Empirically, female pornography performers identify as bisexual at substantially higher rates than comparable women outside the industry. Griffith et al. (2012) found that women in pornography were significantly more likely to identify as bisexual than a matched non-performer sample, though the study was unable to determine whether this identification preceded entry into the industry or emerged from it. Griffith et al. propose that the industry may function as a facilitator of sexual fluidity, providing structured opportunities and financial incentives for same-sex behavior in a context where such behavior is normalized, drawing on Diamond's (2008) research suggesting that women's sexual attractions are more responsive to situational factors than men's. Griffith et al. acknowledge, however, that examining this hypothesis rigorously would require longitudinal access to performers that has not yet been achieved.

This question has received surprisingly little systematic attention. No study has specifically investigated whether female performers' high rates of bisexual identification reflect pre-existing identity, situational development, or the industry's labelling practices. Moorman (2024) notes that dismissals of girl-on-girl performance as purely mercenary fail to account for this asymmetry: if same-sex performance were simply a financial transaction with no relationship to underlying attraction, it would be unclear why this pattern is so strongly sex-differentiated—that is, why female performers engage in it near-universally while male performers in equivalent productions do not.

==Gender differences==
Straight‑identified women, on average, largely report more same‑sex attraction and same‑sex sexual behavior than straight‑identified men do. This pattern is thought to reflect a mix of biological, psychological, and social factors, especially around how women’s sexuality is more “fluid” or “plastic” than men’s.

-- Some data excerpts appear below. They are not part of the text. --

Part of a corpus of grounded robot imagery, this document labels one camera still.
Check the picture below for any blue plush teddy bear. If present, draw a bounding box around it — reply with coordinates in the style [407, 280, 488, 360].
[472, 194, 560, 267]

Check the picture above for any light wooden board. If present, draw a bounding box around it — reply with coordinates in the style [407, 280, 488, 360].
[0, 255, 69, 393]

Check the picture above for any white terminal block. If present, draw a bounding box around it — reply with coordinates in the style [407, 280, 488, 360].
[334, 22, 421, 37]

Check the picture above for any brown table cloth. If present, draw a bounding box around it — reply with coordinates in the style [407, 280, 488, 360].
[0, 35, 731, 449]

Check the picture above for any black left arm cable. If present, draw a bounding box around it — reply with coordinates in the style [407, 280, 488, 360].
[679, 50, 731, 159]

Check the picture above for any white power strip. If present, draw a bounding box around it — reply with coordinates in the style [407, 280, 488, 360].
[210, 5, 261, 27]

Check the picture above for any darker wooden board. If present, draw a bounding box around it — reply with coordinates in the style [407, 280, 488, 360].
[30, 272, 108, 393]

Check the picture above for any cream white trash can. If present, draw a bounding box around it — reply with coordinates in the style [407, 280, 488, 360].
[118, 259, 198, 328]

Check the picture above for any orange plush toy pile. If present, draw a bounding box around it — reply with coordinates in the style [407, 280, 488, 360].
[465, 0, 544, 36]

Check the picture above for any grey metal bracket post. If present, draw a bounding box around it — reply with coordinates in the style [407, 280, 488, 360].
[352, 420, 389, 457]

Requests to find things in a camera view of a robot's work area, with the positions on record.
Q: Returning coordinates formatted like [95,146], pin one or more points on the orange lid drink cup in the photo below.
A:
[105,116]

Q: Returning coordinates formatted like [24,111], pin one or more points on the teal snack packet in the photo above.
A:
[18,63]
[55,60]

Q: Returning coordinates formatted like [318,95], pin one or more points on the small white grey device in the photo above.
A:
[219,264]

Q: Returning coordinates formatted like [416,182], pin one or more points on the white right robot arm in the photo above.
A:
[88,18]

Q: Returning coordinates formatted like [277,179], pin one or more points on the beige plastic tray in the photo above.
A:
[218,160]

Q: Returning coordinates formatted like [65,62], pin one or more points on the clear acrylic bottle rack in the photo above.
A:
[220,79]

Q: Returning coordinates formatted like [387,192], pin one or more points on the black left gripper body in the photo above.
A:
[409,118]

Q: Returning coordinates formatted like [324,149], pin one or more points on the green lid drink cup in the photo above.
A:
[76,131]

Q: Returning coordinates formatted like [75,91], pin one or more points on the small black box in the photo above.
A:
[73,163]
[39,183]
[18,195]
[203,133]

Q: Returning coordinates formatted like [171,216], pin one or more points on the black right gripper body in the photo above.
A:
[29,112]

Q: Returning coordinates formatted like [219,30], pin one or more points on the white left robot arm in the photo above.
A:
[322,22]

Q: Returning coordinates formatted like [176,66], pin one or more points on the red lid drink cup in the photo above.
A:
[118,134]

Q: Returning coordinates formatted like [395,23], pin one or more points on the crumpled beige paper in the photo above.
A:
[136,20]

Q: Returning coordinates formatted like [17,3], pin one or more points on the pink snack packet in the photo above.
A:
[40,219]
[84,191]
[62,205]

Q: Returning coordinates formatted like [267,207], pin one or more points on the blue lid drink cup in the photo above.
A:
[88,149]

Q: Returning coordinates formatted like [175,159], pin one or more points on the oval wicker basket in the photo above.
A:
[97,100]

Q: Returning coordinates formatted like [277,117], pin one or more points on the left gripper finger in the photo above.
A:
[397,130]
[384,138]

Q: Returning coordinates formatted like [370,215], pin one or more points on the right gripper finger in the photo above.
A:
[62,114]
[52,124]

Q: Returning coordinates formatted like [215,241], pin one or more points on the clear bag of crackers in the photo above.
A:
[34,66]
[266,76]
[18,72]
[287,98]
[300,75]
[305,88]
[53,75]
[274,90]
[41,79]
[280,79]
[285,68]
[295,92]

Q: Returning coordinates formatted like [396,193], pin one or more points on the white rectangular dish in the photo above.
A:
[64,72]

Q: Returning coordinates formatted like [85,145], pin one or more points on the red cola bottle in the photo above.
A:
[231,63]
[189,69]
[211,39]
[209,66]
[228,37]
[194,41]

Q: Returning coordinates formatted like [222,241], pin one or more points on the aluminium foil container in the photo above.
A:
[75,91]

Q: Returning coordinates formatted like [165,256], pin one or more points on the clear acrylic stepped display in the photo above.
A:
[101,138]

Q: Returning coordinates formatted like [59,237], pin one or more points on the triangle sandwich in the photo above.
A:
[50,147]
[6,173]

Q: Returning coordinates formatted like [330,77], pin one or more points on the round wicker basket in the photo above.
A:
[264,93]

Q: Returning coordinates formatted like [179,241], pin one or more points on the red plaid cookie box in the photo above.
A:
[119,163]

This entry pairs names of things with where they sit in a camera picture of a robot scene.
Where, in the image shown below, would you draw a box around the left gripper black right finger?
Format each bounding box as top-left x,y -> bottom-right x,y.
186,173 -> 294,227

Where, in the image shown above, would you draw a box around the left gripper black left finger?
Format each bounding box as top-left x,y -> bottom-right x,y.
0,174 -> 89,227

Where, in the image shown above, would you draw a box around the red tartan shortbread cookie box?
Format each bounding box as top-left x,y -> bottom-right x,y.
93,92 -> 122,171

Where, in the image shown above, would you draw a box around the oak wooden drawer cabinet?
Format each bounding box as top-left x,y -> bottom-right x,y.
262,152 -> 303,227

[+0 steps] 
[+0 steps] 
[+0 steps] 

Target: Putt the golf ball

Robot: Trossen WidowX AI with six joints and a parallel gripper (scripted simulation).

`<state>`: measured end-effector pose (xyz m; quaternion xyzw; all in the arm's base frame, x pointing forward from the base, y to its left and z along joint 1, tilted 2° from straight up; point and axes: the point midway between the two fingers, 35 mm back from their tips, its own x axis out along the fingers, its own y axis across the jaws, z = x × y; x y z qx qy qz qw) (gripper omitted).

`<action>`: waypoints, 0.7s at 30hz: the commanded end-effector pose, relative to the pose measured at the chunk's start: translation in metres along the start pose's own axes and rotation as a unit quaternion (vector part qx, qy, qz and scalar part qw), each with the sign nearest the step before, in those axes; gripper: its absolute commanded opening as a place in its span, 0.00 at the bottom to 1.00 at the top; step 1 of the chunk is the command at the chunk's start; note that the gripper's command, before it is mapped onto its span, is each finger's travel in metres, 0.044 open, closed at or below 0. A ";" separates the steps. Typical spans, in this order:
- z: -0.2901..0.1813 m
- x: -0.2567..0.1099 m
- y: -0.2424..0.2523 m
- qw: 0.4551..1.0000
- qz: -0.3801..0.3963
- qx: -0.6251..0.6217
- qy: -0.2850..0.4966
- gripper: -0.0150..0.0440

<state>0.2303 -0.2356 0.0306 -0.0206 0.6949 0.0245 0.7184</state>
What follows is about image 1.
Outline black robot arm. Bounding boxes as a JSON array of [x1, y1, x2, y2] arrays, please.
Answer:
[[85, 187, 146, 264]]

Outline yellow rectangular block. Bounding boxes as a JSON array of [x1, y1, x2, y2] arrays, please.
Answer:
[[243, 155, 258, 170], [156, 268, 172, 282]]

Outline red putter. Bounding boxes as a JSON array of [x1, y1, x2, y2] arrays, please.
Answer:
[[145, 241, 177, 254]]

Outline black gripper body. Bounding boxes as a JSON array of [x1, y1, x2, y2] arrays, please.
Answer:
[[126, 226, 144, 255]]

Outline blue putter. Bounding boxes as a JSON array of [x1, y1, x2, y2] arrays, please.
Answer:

Studies show that 20-33% of straight college women have kissed another woman, often at parties or socially, compared to much lower rates for men.

31.5% of heterosexual women and 13.2% of heterosexual men in the sample reported some same‑sex sexual attraction, with women generally showing higher same‑sex attraction, intention, and “aesthetic” attraction than men.

In the Kinsey Reports, 11.6% of white men aged 20–35 were given a rating of 3 on the Kinsey scale, whereas with women, 7% of single females aged 20–35 and 4% of previously married females aged 20–35 were given a rating of 3 for this period of their lives. 2 to 6% of females, aged 20–35, were given a rating of 5 and 1 to 3% of unmarried females aged 20–35 were rated as 6.

==Alloparenting hypothesis==

An evolutionary psychology hypothesis proposes that bisexuality enables women to reduce conflict with other women in order to promote contributions to each other's childrearing, thus ensuring their reproductive success. According to this view, women are capable of forming romantic bonds with both sexes and sexual fluidity may be explained as a reproductive strategy that ensures the survival of offspring.

==In popular culture==
In 2008, American singer Katy Perry released her debut single, 'I Kissed a Girl', about a straight woman enjoying kissing another woman. Perry, who is straight, stated that the lyrics were inspired by a female friend whom she had kissed.